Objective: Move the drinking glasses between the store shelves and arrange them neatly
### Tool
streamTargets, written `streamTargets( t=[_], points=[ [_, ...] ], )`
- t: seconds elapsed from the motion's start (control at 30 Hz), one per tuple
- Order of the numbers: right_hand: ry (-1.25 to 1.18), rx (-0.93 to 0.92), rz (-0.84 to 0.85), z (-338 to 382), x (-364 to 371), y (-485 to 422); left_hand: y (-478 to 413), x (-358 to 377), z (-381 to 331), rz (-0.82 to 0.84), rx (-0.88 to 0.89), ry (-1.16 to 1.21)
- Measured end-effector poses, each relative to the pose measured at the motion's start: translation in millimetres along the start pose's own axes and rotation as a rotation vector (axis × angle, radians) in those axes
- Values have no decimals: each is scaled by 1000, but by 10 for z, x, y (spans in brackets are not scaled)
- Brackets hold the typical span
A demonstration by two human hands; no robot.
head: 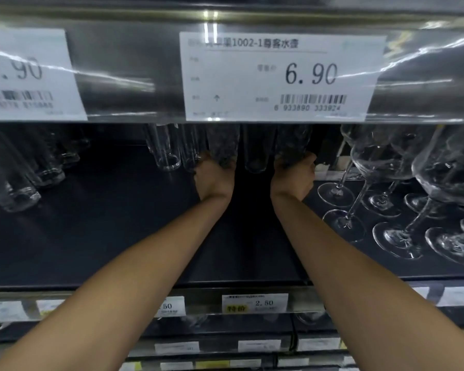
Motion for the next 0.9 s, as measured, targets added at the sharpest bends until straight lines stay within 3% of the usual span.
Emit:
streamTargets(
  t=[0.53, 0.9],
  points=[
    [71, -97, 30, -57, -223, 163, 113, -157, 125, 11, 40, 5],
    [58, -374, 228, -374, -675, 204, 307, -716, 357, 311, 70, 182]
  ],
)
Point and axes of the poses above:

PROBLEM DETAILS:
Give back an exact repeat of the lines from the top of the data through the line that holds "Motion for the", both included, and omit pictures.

EXERCISE ANSWER:
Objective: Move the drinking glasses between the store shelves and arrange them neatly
### Tool
streamTargets, written `streamTargets( t=[_], points=[ [_, ...] ], )`
- t: seconds elapsed from the motion's start (control at 30 Hz), one per tuple
- Order of the numbers: right_hand: ry (-1.25 to 1.18), rx (-0.93 to 0.92), rz (-0.84 to 0.85), z (-338 to 382), x (-364 to 371), y (-485 to 422); left_hand: y (-478 to 413), x (-358 to 377), z (-381 to 331), rz (-0.82 to 0.84), rx (-0.88 to 0.89), ry (-1.16 to 1.21)
- Measured end-effector poses, each relative to the pose measured at the motion's start: translation in millimetres along the start pose's own axes and rotation as a rotation vector (axis × angle, radians) in those axes
- Values have no decimals: each is scaled by 1000, but by 10 for z, x, y (spans in brackets are not scaled)
- Brackets hold the typical span
A demonstration by two human hands; no robot.
head: 
Motion for the next 0.9 s, as measured, targets added at the sharpest bends until straight lines stay within 3% of the usual span.

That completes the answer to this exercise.